On Thursday, the Water Resources Management Authority, another government body, said the ill-fated dam was one of seven on the Patel farms that they have not legalised despite several visits by the agency’s officials.
Worse still, Nema started issuing environmental impact assessment certificates only after June 2003, when the parent law came into force, raising questions about the standards of dams built before then.
“Nema does inspection only by invitation,” the authority’s communications officer, Mr Evans Nyabuto, said.

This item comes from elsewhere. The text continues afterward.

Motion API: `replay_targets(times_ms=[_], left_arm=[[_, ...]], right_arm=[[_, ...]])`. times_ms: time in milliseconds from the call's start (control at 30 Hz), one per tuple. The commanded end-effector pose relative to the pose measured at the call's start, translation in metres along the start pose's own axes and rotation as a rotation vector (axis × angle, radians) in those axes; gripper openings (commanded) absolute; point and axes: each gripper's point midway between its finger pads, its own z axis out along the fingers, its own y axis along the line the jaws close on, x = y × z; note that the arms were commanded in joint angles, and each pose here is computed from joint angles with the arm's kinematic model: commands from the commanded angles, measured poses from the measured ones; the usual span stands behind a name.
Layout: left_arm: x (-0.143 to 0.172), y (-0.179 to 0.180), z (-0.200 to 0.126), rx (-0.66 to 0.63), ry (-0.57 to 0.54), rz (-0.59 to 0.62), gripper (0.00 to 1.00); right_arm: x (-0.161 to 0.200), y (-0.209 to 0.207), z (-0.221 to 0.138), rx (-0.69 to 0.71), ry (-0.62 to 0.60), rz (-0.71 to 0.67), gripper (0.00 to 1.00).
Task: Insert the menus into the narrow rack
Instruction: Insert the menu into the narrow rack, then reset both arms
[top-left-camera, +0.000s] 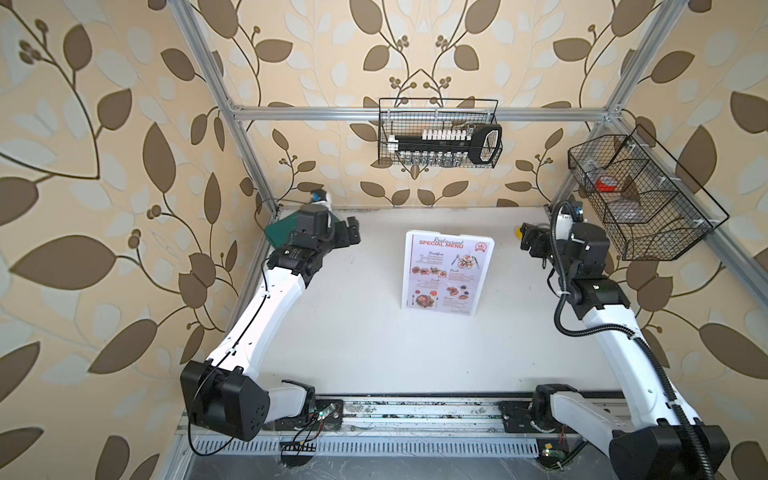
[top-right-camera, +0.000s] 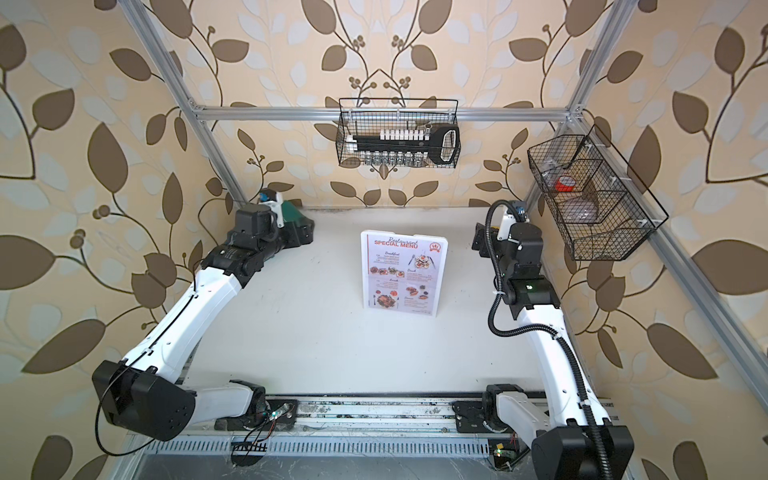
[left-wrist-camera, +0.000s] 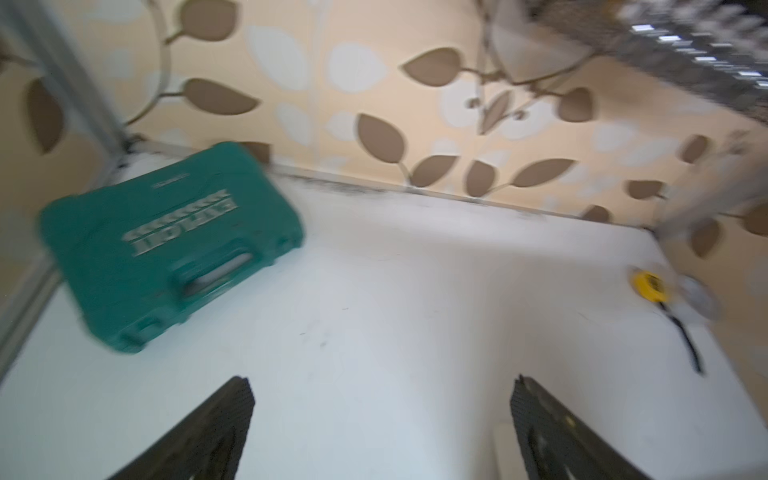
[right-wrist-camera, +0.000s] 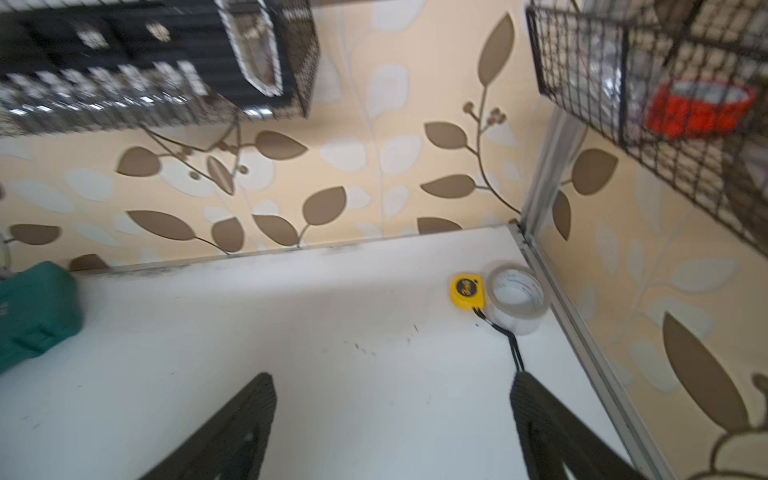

“That is why, as an agency, we are now asking ourselves: How do we come to you and ensure that you are complying even when you have not applied for a licence, or after it has been approved?”
LITRES OF WATER
As Kenyans came to terms with the tragedy that has claimed at least 44 lives and displaced 2,500 people — with the number feared to increase — experts say many related factors could have contributed to the incident, especially the weakening of the dam’s walls, reducing their capacity to hold the additional water that came with the heavy rains.
During its construction in 1980, the dam was allowed “2,500 gallons (9,465lt) of water per day for domestic use and 40,000 gallons (151,416 lt) per day for irrigation, puffing and washing”, according to the Hansard.
But government officials said it had 80 million litres of water, 72 million of which poured out to the neighbouring villages, killing tens and destroying property.